Diagram of natural cyst (whole) pearl formation.
Figure 2. Diagram illustrating the formation of a natural cyst (whole) pearl. A pearl forms within a pearl sac in the mantle tissue and over time grows through the deposition of concentric rings of calcium carbonate. Adapted from Strack (2006).

A natural blister pearl forms naturally as a whole pearl within a pearl sac in the mantle (see natural cyst pearl). The natural pearl breaks through the sac and eventually finds its way between the shell and mantle. Nacreous or non-nacreous layers of calcium carbonate are secreted over the pearl and attach it to the shell (CIBJO, 2017). The completely merged entity is now by definition a natural blister pearl (figure 3). As the mollusk grows older, the thickness of the enveloping layers increases. Unlike whole pearls, these are removed from their shells through cutting and grinding in order to be suitable for use in jewelry as loose pearls. Some smaller shells with blister pearls are incorporated in pieces of jewelry with unique designs.

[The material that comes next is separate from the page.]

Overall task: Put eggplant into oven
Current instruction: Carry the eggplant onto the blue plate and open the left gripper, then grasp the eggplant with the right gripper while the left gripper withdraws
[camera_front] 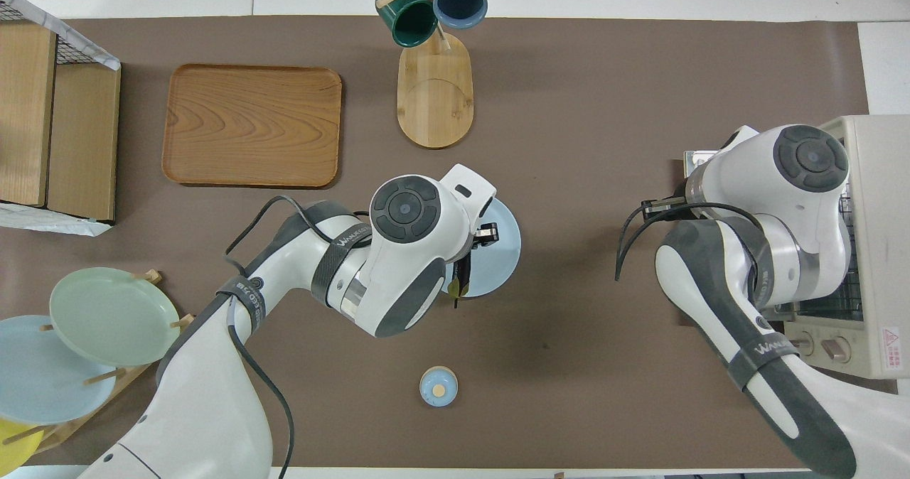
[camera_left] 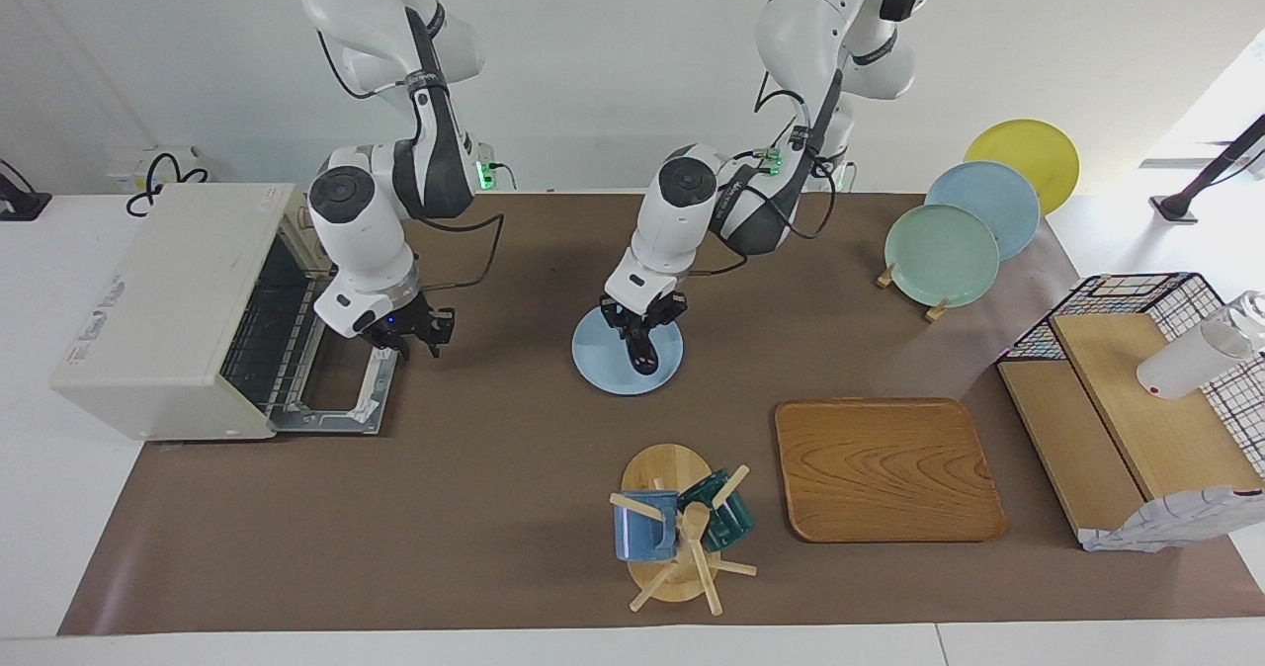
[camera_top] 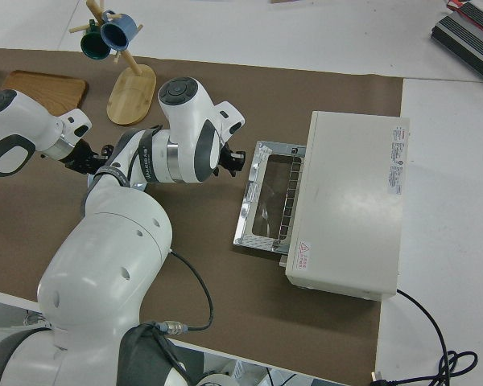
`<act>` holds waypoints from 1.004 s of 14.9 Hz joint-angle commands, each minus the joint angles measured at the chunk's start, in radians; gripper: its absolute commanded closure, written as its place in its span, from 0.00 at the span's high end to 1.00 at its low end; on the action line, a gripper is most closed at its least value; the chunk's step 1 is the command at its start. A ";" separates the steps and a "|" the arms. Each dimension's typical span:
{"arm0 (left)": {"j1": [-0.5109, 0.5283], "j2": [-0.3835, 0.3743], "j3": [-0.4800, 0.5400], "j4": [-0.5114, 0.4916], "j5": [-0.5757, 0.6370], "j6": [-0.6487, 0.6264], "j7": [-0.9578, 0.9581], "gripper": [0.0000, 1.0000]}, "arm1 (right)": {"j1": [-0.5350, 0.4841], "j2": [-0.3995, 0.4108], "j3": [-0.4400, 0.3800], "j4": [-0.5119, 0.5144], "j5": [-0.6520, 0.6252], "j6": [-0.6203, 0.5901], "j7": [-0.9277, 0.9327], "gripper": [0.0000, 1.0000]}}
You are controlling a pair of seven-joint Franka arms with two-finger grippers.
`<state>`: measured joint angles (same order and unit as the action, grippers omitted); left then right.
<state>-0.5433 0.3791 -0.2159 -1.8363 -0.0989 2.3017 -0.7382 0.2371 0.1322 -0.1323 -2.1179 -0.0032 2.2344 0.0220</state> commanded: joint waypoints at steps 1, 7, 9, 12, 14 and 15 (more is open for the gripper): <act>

Diagram of natural blister pearl formation.
Figure 3. Diagram illustrating the formation of a natural blister pearl. The whole pearl (top) breaks though the mantle tissue (center), then moves to make contact with the inner shell and is subsequently covered with layers of calcium carbonate to become one with the shell (bottom). Adapted from Strack (2006).

A natural shell blister is an internal protuberance that forms on a shell’s inner surface. It is usually caused by a foreign object accidentally finding its way into the space between the mantle and shell surface. The mollusk attempts to alleviate this irritation with the secretion of nacreous layers (figure 4). The foreign object may be a shell-boring parasitic worm or sponge (CIBJO, 2017), or perhaps some other organic or inorganic material that found its way into the shell while the mollusk was feeding.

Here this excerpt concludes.